* pci_probe called concurrently in machine with 2 identical PCI devices causing race condition
@ 2025-06-26 10:14 Jozef Matejcik (Nokia)
2025-06-26 12:08 ` Lukas Wunner
0 siblings, 1 reply; 8+ messages in thread
From: Jozef Matejcik (Nokia) @ 2025-06-26 10:14 UTC (permalink / raw)
To: linux-pci@vger.kernel.org
Hi kernel community,
We have one specific problem related to Linux PCI subsystem.
We have a device with 2 identical NPUs, so 2 identical PCI devices sharing the same 3rd party driver. Our problem is that _pci_probe of this driver is called concurrently from 2 kernel threads. It happens more frequently when kernel debug logs are enabled in GRUB, appr. every 20th or 30th reboot of the device.
I am writing this mail because it's possible this is generic issue of Linux PCI subsystem which may affect more people/companies - please correct me if I am wrong.
When digging for this in driver's source and Linux kernel source, I found this place in pci_call_probe:
if (cpu < nr_cpu_ids)
error = work_on_cpu(cpu, local_pci_probe, &ddi);
else
error = local_pci_probe(&ddi);
This was added in 0b2c2a71 in 2017. Quoting part of commit message:
PCI: Replace the racy recursion prevention
pci_call_probe() can called recursively when a physcial function is probed
and the probing creates virtual functions, which are populated via
pci_bus_add_device() which in turn can end up calling pci_call_probe()
again.
<end of quote>
So the fix is specifically related to devices with multiple VFs.

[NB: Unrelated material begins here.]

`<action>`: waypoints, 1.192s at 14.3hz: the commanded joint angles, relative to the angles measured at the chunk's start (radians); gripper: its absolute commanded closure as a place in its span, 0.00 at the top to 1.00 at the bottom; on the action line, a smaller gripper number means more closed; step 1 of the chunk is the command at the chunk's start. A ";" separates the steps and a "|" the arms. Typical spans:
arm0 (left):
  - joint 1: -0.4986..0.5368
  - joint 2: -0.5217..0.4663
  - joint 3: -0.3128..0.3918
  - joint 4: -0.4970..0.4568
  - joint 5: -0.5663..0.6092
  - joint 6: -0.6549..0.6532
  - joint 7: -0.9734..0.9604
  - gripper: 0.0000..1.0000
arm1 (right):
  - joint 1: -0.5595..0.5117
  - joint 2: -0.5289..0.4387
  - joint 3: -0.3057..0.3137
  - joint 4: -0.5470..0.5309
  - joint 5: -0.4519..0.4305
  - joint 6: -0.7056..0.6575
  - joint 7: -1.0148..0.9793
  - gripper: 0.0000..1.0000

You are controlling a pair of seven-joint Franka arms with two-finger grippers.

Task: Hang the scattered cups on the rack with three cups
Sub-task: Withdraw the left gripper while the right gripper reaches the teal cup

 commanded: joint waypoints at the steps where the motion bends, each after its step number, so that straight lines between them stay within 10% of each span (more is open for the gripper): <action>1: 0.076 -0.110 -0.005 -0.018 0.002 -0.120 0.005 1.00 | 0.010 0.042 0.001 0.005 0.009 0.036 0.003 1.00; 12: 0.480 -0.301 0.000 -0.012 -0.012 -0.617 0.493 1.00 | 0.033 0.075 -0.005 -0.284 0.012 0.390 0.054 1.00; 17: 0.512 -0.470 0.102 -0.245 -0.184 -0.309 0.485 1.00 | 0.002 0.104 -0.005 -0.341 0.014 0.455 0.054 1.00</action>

But does this take into account the setup with 2 separate, but otherwise identical PCI devices? Is it possible this can occur in any machine with 2 identical PCI devices?
Snippet from dmesg (unfortunately, I am not sure how much I can share):
[ 76.586492] linux-kernel-bde (154): DO_NOT_COMMIT: in _pci_probe at 2627
[ 76.586494] linux-kernel-bde (154): DO_NOT_COMMIT: ctrl addr before: 0000000000000000, _ndevices: 0
[ 76.586497] linux-kernel-bde (154): DO_NOT_COMMIT: ctrl addr after: 00000000f24dc905, _ndevices: 0
[ 76.595735] linux-kernel-bde (4688): DO_NOT_COMMIT: _devices at 00000000f24dc905, sizeof(*_devices): 472
[ 76.603415] linux-kernel-bde (154): DO_NOT_COMMIT: ctrl->dev_type set to 256
[ 76.628884] linux-kernel-bde (4688): DO_NOT_COMMIT: dev->device: 8854
[ 76.644076] linux-kernel-bde (4688): DO_NOT_COMMIT: in _pci_probe at 2627
[ 76.661176] linux-kernel-bde (4688): DO_NOT_COMMIT: ctrl addr before: 0000000000000000, _ndevices: 0
[ 76.679854] linux-kernel-bde (4688): DO_NOT_COMMIT: ctrl addr after: 00000000f24dc905, _ndevices: 0
I checked sources of several drivers for various PCI devices, but none of them seem to assume probe callback can be called from multiple threads.
Output of uname -a:
Linux Dut-A 6.1.128-13-amd64 #1 SMP PREEMPT_DYNAMIC Thu Jun 12 07:22:21 UTC 2025 x86_64 GNU/Linux
Regards,
Jozef
^ permalink raw reply [flat|nested] 8+ messages in thread
* Re: pci_probe called concurrently in machine with 2 identical PCI devices causing race condition
2025-06-26 10:14 pci_probe called concurrently in machine with 2 identical PCI devices causing race condition Jozef Matejcik (Nokia)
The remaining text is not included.